For more information, contact Carolyn Vickers at <[email protected]>.
How does this relate to IUPAC?
Michel Mercier, the first director of IPCS, was a founding member of the former IUPAC Commission on Toxicology. Many of the original members had concerns about the toxicity of metals, an issue that continues to generate interest and that recently culminated in the IUPAC definition of “chemical speciation.” The definition is crucial to current developments that focus on the differential toxicity of the different chemical species of metallic elements. The current developments in turn, revealed a need to develop new analytical techniques to identify these species and to characterize exposures that may or may not be harmful. (see Pure Appl. Chem., Vol. 72, No. 8, pp. 1453–1470, 2000)

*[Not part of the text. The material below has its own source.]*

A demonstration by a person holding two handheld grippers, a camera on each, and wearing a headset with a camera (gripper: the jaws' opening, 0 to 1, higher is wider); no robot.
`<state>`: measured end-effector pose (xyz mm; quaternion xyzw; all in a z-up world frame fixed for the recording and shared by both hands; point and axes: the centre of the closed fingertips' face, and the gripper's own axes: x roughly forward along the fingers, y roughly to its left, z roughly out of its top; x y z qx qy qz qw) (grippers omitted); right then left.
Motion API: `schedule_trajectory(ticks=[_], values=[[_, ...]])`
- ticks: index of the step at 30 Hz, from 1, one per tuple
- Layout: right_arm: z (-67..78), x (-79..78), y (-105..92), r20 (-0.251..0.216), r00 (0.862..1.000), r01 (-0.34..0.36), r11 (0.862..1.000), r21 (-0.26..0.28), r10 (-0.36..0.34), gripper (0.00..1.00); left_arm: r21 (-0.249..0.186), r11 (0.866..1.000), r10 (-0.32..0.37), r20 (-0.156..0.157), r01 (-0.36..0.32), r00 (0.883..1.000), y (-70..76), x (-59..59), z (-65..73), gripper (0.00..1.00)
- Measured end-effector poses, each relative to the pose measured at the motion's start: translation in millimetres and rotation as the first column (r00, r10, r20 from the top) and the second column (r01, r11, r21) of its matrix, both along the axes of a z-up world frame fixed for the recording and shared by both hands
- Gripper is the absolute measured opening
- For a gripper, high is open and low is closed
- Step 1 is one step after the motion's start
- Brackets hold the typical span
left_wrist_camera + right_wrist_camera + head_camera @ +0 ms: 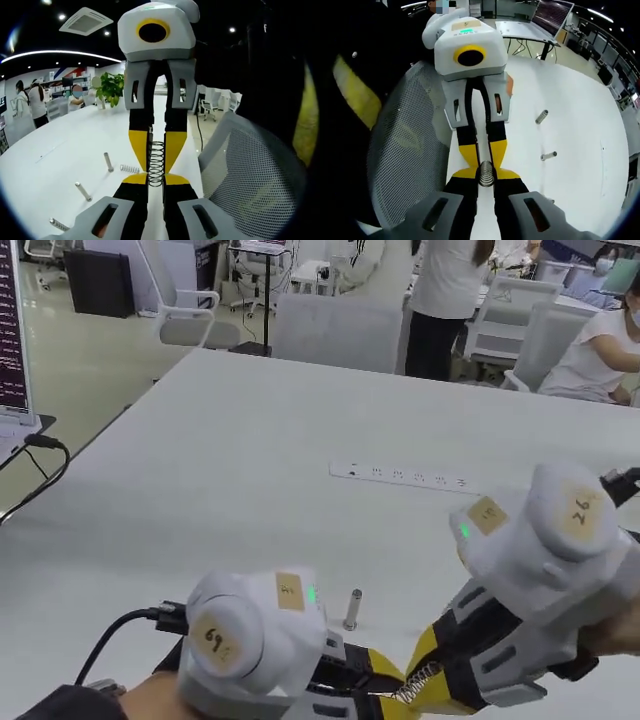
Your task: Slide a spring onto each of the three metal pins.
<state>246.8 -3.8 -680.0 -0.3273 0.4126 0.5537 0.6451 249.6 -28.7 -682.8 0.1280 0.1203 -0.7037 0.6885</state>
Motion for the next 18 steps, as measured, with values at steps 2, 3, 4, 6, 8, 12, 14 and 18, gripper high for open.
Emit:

Following the IUPAC initiative on chemical speciation, a number of members of the former commission and the current Subcommittee on Toxicology and Risk Assessment contributed to a recent IPCS Environmental Health Criteria Document, EHC 234, Elemental Speciation in Human Health Risk Assessment (2006).
Interested in terminology, John H. Duffus (IUPAC Subcommittee on Toxicology and Risk Assessment; Edinburgh Centre for Toxicology), prepared a text on toxicology for IPCS courses; he discovered that the lack of an agreed upon terminology cost participants at international meetings a great deal of time—often as much as a day.